Wpis z mikrobloga

[ #masteroforion #wargaming #steam #gry ]

tl;dr


+ oprawa graficzna i naprawdę fajne cutscenki,
+ dźwięk,
+ prosty interfejs,
+ widok systemu słonecznego i warp pointy,

- AI,
- bardzo słabo opisana fabuła, historia świata i innych ras. Temat ogarnięty strasznie po macoszemu,
- jeszcze raz AI,
- parę niezaimplementowanych rzeczy, ale w sumie to EA więc można oczekiwać ich dodania,
- mała liczba statystyk, tabelek, etc.
- małe światy, poprzednie mastery miały po kilkaset systemów słonecznych, tutaj jest ich ledwie kilkadziesiąt,
- kosmiczna cena,
- brak wpływu na walkę lądową,
- potwory w kosmosie... Kosmiczny węgorz? Serio?!
- w sumie to AI,
- rada galaktyczna nie ma żadnego wpływu na rozgrywkę,
- za krótka rozgrywa która trwa 500 tur (tytana buduje się w najlepszym wypadku 70 tur, a jest jeszcze większa jednostka)

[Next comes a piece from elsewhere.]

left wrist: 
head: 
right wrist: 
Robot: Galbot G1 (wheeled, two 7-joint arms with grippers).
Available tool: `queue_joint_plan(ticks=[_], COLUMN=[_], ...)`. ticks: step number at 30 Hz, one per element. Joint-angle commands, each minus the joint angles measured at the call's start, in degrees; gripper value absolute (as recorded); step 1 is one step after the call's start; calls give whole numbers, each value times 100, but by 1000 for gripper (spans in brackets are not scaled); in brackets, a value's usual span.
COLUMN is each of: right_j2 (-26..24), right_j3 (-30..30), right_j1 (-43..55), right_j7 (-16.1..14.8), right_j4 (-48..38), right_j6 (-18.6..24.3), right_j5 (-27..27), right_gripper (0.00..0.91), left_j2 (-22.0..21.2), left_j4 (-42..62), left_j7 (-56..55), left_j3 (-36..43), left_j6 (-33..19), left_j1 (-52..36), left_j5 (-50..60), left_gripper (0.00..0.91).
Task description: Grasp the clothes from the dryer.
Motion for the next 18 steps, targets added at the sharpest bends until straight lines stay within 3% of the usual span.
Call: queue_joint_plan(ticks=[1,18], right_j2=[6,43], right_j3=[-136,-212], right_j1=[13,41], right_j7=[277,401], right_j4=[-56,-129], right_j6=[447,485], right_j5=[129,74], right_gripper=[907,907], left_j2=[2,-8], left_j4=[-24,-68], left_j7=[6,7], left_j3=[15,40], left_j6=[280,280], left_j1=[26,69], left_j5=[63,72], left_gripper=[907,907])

Minusów jest sporo, ale gdybym miał pisać o wszystkich to zabrakło by miejsca na serwerach wykopu, a więc powiem o najbardziej denerwujących.

Pierwszy z nich to sztuczna inteligencja. Poziomu trudności na razie wybrać nie można, startuje się domyślnie ze "średnim", chociaż ja nazwałbym go "średnio upośledzony". No bo jak nazwać AI, która nagle z dupy wysuwa żądanie kilkuset kredytów, a po odrzuceniu go wypowiada mi wojnę i to mimo mojej przewagi militarnej rzędu 50000 punktów (oni mieli ledwie 8000)? Druga sprawa to kompletny brak zmysłu taktycznego przeciwnika, wypowiada mi wojnę i... stoi. Nie wiem, może czekają na jakieś imienne zaproszenie "proszę, przylećcie tu i tu, a będę na was czekał żebyście mogli spuścić mi ten obiecany #!$%@?". Kolonizowanie światów przez przeciwników to też jakaś parodia. Przez 40 tur obserwowałem jak statek kolonizatorski imperium ludzi lata sobie między dwoma zajętymi przez nich systemami, a na pewno miał gdzie lecieć i co kolonizować...

Kolejna sprawa to inwazja na wrogą planetę. Zrzucam wojsko, wygrywam... a potem mogę je stamtąd zabrać bo ludność cywilna nie jest mi wroga i natychmiast zaczynają dla mnie pracę. Może im było źle w swoim imperium? Może się pomyliłem i zamiast bomb nuklearnych zrzuciłem na planetę zasobniki z cukierkami? Cholera, jak ja mam teraz zjeść ten cały uran? Druga sprawa to to, że nie wiem jakie jednostki biorą udział w walce, jak są wyposażone, jakie zadają obrażenia i jakie otrzymują. Dodatkowo nie ma żadnego wpływu na walkę lądową, ot zrzut i pokazuje się jak odejmują się cyferki.

Ostatnie to produkcja na planetach. Wszystko trzeba budować ręcznie, bo funkcja autobulid wybiera budynki losowo i najchętniej puściłaby mnie z torbami. Przy kilkudziesięciu koloniach to naprawdę irytuje gdy 5 minut każdej tury spędzam na wybieraniu budynków i rozważając co najlepiej się opłaca dla danej planety.
  • 5
@FilipChG: Praktycznie wszystkie minusy to kwestia EA, ale faktycznie trzeba przyznać że nawet jak na EA to straszna bieda. A nie wypisałeś nawet wszystkich braków względem poprzednich części :)

A i kosmiczne stwory występowały w poprzednich częściach, także serio.

małe światy, poprzednie mastery miały po kilkaset systemów słonecznych, tutaj jest ich ledwie kilkadziesiąt,


Tu cie poniosło... najwięcej w MoO2 było 71 systemów.
A i kosmiczne stwory występowały w poprzednich częściach, także serio.


@CultureVulture: Nie chodzi mi o fakt ich występowania, ale o węgorza... mogliby się trochę bardziej wysilić.

Tu cie poniosło... najwięcej w MoO2 było 71 systemów.

Ale w MoO3 było o wiele więcej.
@CultureVulture: A wiesz, że przy niej spędziłem najwięcej czasu? :D Nie wiem czemu ludzie tak jej nie lubią, mi wydawała się ok.

No, ale grałem w nią ładnych parę lat temu za małolata i nie wiem jak z perspektywy czasu wyglądałaby dla mnie teraz.